DeepSpeed Fix comms benchmark import issues and support MPI/slurm launching

Currently users need do either launch with ds_bench, deepspeed or append the DeepSpeed repo to their PYTHONPATH to avoid an import error when launching communication benchmarks.

These changes both fix the import errors by automatically appending the python sys path before import, and enable automatic MPI/slurm environment discovery similar to how we detect it in [deepspeed/comm.py](https://github.com/microsoft/DeepSpeed/blob/4ae3a3da0dfd19d7ab7a76e7c742ac12f44fc1c0/deepspeed/comm/comm.py#L664). This also enables MPI launching for both the pytorch distributed and deepspeed comm backends.

Tested on up to 2k GPUs.

I also updated the README to be more specific and comprehensive.

@jeffra @awan-10

Mar 03 '23 04:03 Quentin-Anthony

These test failures look unrelated to the PR

Mar 04 '23 15:03 Quentin-Anthony

Looks like some conflicts are showing up with the changes in https://github.com/microsoft/DeepSpeed/commit/0acf7e9c489def74d3ac05ee91eabfb8280a1dba.

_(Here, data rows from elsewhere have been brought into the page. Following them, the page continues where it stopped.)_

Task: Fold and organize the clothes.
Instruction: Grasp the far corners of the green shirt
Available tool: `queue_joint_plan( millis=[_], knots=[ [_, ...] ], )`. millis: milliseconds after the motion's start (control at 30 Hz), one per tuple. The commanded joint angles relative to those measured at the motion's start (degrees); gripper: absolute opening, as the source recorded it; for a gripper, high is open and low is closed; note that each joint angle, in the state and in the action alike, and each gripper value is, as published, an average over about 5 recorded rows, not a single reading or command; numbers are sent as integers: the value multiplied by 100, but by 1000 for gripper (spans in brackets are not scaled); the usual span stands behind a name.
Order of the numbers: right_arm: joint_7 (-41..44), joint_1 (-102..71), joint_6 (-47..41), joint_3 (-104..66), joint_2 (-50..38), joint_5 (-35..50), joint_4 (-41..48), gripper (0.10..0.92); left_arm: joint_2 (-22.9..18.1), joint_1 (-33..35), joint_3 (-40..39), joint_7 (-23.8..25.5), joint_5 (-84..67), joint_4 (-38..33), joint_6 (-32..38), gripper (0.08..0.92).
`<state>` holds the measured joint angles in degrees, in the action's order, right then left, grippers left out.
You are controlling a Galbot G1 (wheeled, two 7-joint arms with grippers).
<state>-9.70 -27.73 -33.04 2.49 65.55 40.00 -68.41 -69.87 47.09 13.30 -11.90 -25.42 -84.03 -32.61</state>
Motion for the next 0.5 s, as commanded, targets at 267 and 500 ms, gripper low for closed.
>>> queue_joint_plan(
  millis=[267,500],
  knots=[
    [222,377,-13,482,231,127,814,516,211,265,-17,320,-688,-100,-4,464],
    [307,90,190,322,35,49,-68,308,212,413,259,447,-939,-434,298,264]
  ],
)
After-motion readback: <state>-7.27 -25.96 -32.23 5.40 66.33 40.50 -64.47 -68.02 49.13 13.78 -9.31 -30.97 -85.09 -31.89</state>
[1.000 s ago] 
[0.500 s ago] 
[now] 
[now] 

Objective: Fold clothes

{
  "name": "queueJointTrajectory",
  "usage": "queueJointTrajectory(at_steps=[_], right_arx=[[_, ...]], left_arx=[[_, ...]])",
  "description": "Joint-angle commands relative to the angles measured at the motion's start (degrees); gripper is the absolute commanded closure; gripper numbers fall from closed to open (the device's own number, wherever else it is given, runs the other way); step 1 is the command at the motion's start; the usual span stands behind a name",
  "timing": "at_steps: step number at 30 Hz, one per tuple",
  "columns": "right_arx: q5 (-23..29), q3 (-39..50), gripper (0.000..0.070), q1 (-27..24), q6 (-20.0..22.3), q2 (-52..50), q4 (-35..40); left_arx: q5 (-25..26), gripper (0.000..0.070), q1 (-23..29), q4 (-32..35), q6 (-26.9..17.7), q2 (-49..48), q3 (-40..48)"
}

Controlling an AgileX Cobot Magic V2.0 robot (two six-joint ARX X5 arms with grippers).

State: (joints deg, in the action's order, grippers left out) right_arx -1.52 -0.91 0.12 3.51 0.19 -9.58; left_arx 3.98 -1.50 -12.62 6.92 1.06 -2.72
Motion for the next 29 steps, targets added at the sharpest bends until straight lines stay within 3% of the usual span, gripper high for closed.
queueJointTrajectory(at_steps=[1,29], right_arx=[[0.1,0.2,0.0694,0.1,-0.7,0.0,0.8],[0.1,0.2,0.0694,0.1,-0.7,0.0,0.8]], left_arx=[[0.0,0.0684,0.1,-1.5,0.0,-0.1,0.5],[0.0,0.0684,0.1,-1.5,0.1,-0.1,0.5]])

Specifically the top-level deepspeed imports introduced.

The reason for runtime-checks like https://github.com/microsoft/DeepSpeed/blob/3879a503ae601deb7ad9a3758d488cc91889a08f/benchmarks/communication/all_gather.py#L40 and the lack of top-level deepspeed imports is to enable users to benchmark communication ops using pure torch.distributed even without deepspeed installed (e.g. users of NeMo, Megatron-LM, fairseq, ColossalAI, etc).

I'm of the opinion that we should preserve this behavior for the comms benchmarks (i.e. no deepspeed.* top-level imports and wrap all deepspeed- or torch.distributed-specific code in an if args.dist == 'torch/deepspeed' check), but I think someone from the deepspeed team like @tjruwase and/or @jeffra have the final say. Can one of you provide comment?

Mar 13 '23 22:03 Quentin-Anthony

Conflicts are resolved, and CI failures look unrelated @jeffra

Mar 24 '23 19:03 Quentin-Anthony

I'm not sure why formatting CI tests are failing now. I ran pre-commit checks before committing, and I can't seem to reproduce these failures on my end.

Mar 26 '23 16:03 Quentin-Anthony

@Quentin-Anthony, check your pre-commit and clang-format versions. Upgrading worked for me.

Mar 27 '23 01:03 tjruwase

Ok all checks are finally passing!

Mar 27 '23 20:03 Quentin-Anthony